You'll note that at every turn I court contradiction; I can hardly employ a semicolon without plopping it down in the middle of some abstraction or generalization, and yet I seem to be saying that abstraction and generalization are wrong somehow, divorced from the real context of encounter. I think the paradox is not just me, but lies at the center of the Biblical account. There are plenty--not just Buddhist lamas-- who would regard this paradox as a checkmate indeed. Kierkegaard (or maybe Hegel or Jacobi) are the first modern thinkers I know if who show how to turn this apparent liability into a virtue, but obviously it has been a possibility in the Christian tradition since the beginning, which you can see from Pascal ("You would not seek Me unless you had found Me") or Luther, w/ his emphasis on faith & grace, or Augustine ("I believe in order to understand") or Tertullian ("It is certain because it is absurd") or even St Paul.

This is a long and roundabout way of approaching the question about evil, but I hope the relevance is apparent: Both Christianity and Buddhism (in my understanding) actually lack a satisfactory theoretical "answer" to the problem of evil. And both of them decline the question as far as theory goes; the Dharma by the Buddha's silence, the Gospel by offering a response that is not theoretical at all. The problem of evil's origin is "resolved," if that is the word, in just the same way as is the problem of evil's resolution. On the theoretical level it can only look like a rhetorical fiat, a flat-out assertion: the mystery of iniquity on the one hand, the mystery of God's righteousness on the other. This looks illegitimate, and indeed is so, from the point of view of "wisdom," for the Gospel is "foolishness to the Greeks;" but from the point of view of devotion, it is capable of intelligible unfolding.

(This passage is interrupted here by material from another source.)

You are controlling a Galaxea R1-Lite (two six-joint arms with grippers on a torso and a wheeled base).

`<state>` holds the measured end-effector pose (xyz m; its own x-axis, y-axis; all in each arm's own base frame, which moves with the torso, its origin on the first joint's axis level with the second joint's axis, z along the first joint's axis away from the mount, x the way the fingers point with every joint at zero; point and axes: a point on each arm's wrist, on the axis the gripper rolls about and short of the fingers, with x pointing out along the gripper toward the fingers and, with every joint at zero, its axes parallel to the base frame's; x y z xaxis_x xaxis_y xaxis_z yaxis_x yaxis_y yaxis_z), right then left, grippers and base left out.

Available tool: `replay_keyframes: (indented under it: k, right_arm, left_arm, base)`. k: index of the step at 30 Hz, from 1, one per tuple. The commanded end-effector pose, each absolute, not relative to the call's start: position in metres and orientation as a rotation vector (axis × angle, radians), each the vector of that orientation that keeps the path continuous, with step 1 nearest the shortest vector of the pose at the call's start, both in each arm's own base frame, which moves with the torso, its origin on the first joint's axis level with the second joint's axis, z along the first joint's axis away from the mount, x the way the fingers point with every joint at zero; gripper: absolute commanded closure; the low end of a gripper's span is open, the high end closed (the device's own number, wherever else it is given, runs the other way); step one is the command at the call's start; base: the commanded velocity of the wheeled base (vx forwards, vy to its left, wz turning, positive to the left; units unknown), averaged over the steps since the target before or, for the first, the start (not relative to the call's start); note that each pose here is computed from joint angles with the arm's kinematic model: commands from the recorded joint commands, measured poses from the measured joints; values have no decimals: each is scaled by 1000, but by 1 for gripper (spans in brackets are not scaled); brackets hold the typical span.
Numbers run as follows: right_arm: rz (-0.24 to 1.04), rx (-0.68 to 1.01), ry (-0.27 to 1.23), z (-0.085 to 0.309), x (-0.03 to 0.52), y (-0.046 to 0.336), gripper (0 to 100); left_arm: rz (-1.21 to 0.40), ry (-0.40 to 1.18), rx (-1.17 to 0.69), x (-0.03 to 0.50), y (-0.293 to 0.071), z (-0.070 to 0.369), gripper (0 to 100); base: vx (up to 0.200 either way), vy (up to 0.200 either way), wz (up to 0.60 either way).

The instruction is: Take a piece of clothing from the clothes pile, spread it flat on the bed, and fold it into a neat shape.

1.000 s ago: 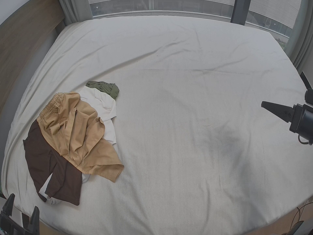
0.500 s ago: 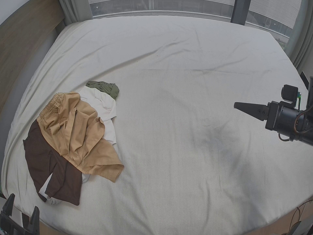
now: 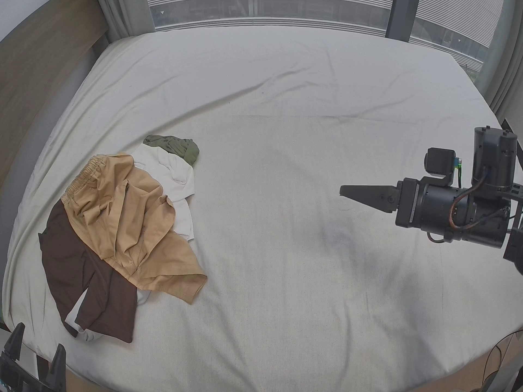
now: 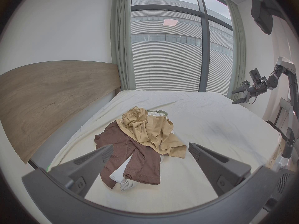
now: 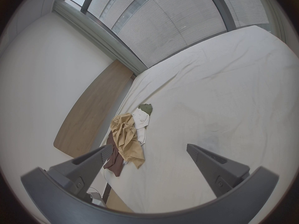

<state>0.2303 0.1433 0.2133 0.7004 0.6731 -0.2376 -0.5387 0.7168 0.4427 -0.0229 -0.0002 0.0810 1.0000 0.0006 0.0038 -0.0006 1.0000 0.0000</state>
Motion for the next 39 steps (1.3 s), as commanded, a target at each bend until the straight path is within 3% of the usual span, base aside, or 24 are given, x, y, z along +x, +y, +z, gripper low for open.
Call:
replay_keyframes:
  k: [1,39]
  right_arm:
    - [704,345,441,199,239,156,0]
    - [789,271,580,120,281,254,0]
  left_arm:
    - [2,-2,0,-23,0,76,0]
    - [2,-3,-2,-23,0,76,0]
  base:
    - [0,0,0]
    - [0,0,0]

Simone Weil writes somewhere that "Insofar as God is a consolation, the atheists are right and the believers are wrong." I think I more or less agree with this--or rather, it resonates with me, for it isn't a question of "agreeing." I have certainly experienced what felt to me like the absence of God-- not just a withdrawal, but the lived assumption that there was none. In fact the existence of God does not make things better or nicer or even alleviate suffering. I know that many believers want say that it does, but I can't really get behind it. Eli Wiesel recounts (& dramatizes in his play The Trial of God) that one night in Auschwitz God was put on trial for breaking His covenant with the Jews and abandoning them to meaningless suffering. The trial went on all night, with many arguments, but the evidence was all around them. Just before dawn, the rabbi who had presided over the trial pronounced verdict: God was found guilty; guilty of betraying his chosen people, guilty of leaving them to their enemies, guilty of absconding at the very moment when most His power should have stood against what His righteousness ought most to have abhorred. The verdict hung in the air amid silence. In the bleak sky over Auschwitz, the sun was coming up. Then the rabbi said quietly that it was time for morning prayers.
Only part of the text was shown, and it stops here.